Monday, August 24, 2015

Clerical Sects: An Example

     In reality, no god in our world has ever been a cut and dry figure. Even the most peaceful ways of thought have lead to blood conflicts in that god's name. In this way, clerics and priest of the same god have been able to take different sides of multiple issues, allowing for a deep conflict within the faith on some very fundamental levels.

     In order to reflect this I've stripped the alignments from the deities in my campaign and given them rough spheres of power. Usually, each gawd will have two: one that represents the good things about the gawd, and one that represents its wrath, allowing the gawd to use a carrot-and-stick method with its followers and heretics.
     For example: the healing badger, Mortitagus, primarily the gawd of healing and nature. His spheres include anything to do with those two things, including plagues, which he sends when he feels his Houses of Healing are not being frequented enough. This has lead to a more radical faction within his faith that jumps people in the streets, beats them to an inch of their life, and then takes them to get healed by their priest. Their thought is that beating up a few people in the street is worth not having a terrible plague ripe through the land so therefore it's an act of mercy.

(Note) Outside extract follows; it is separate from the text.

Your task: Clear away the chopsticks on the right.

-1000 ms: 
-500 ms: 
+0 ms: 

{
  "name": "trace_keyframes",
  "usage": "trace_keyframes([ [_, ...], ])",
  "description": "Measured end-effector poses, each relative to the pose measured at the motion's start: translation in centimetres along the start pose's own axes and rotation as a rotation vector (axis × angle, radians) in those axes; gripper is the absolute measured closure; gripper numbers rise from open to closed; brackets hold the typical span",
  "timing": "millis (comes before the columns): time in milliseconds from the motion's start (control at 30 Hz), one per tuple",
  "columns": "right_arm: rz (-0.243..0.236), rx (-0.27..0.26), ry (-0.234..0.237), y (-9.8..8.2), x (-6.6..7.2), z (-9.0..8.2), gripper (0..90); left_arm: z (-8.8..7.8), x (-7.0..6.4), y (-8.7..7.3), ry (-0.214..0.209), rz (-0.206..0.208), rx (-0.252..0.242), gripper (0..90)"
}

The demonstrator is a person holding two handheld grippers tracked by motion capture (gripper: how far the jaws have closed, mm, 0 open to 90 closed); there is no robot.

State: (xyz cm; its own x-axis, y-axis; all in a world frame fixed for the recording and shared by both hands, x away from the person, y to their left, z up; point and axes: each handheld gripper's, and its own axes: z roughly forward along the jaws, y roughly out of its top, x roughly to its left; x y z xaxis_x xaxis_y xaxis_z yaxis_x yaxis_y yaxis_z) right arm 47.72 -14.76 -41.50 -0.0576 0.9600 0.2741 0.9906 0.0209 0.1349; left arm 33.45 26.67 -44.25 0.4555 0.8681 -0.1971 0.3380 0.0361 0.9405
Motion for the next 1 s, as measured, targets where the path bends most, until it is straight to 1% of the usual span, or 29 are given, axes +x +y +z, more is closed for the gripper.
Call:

    This conflicts somewhat with the Hackmaster system, which uses the Kingdoms of Kalamar pantheon on its basis for clerics. There is an easy fix to this.
    Each different cleric represents a way to worship your gawd of choice. The best way to show this is an example I feel.

    The Andalish gawdess the Morrigan has three major spheres: Sovereignty, Death, and Honorable Warfare.

    A player wanting to focus on the Morrigan's power over Sovereigns may choose the Courts of Justice, changing (with the permission of myself) his ornate god armor in constantly buying new crow-feather cloaks or ceremonial swords.
   Additionally, a different player may also want to focus on sovereignty, but not having a cleric of noble birth, he decides that instead, he'll focus on being a councilor to a ruler. He needs to be as wise as possible and to have a variety of skills that will benefit his king, so he picks the Order of Thought.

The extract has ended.